TASK INSTRUCTIONS
Line by line, give the data again exactly as it appears, but without pictures.
*** GIVEN MATERIAL ***
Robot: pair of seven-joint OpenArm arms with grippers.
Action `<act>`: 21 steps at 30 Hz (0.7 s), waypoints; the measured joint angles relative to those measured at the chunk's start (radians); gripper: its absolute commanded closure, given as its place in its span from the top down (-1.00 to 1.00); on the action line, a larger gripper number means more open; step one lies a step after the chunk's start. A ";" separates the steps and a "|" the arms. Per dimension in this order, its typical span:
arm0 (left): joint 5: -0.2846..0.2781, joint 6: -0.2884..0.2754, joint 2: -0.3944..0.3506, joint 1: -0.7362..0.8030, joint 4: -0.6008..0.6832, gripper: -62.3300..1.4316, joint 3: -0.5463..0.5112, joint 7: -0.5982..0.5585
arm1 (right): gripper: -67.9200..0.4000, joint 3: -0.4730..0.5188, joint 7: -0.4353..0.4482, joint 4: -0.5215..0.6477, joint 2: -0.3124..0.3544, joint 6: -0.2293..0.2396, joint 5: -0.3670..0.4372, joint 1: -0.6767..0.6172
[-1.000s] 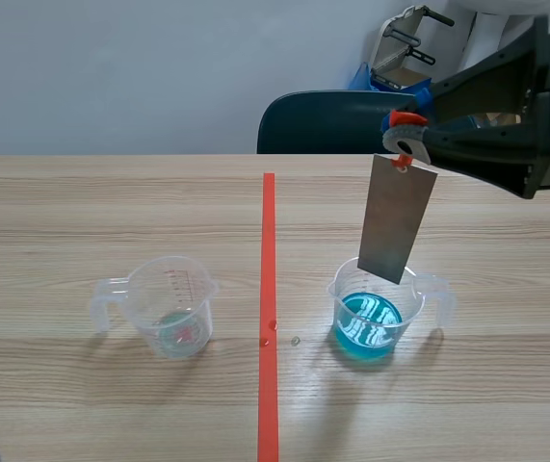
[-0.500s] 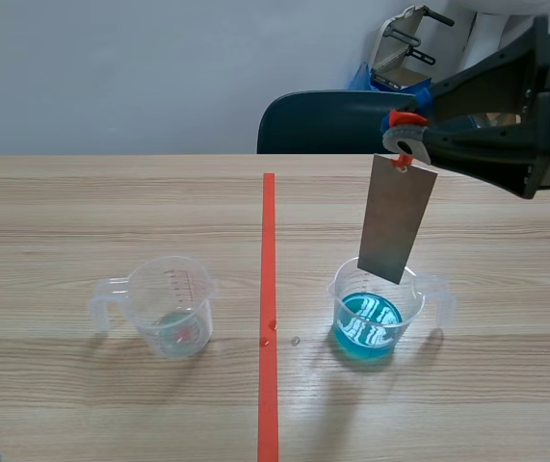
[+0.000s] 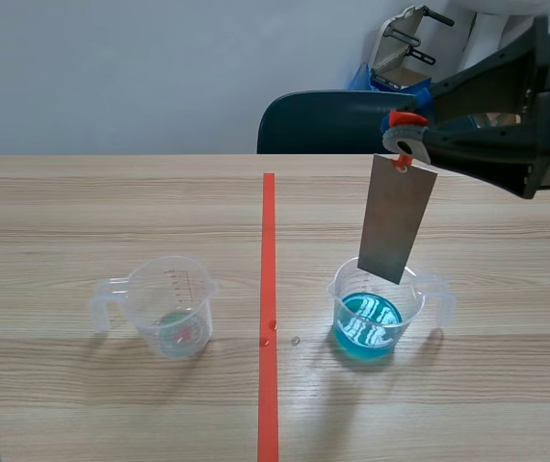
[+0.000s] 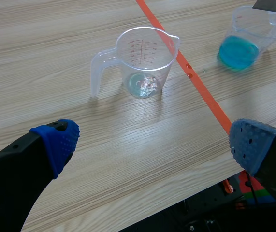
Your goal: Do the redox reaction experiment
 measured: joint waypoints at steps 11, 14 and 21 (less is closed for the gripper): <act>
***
TASK RESULT
Robot: pair of seven-joint OpenArm arms with grippers.
Action `<act>`: 21 steps at 30 Hz (0.7 s), waypoints; the measured joint angles relative to those measured at the chunk's start (radians); gripper: its absolute commanded closure, given as its place in its span from the top down (-1.00 to 1.00); on the action line, a larger gripper number means more open; step one lies a step after the chunk's start. A ";" separates the steps and a "|" the arms. Per dimension in this order, its typical span:
arm0 (left): joint 5: -0.2846..0.2781, joint 6: -0.2884..0.2754, joint 2: -0.3944..0.3506, joint 1: -0.7362..0.8030, joint 4: -0.6008..0.6832, gripper: -62.3300..1.4316, joint 3: -0.5463..0.5112, joint 7: -0.5982..0.5585
arm1 (right): gripper: -67.9200..0.4000, joint 3: -0.4730..0.5188, joint 7: -0.4353..0.4482, joint 4: -0.5215..0.6477, joint 2: -0.3124..0.3544, joint 6: -0.2293..0.2396, joint 5: -0.3670..0.4372, joint 1: -0.6767..0.6172
[-1.000s] 
[-0.500s] 
[+0.000s] 
[+0.000s] 
Your goal: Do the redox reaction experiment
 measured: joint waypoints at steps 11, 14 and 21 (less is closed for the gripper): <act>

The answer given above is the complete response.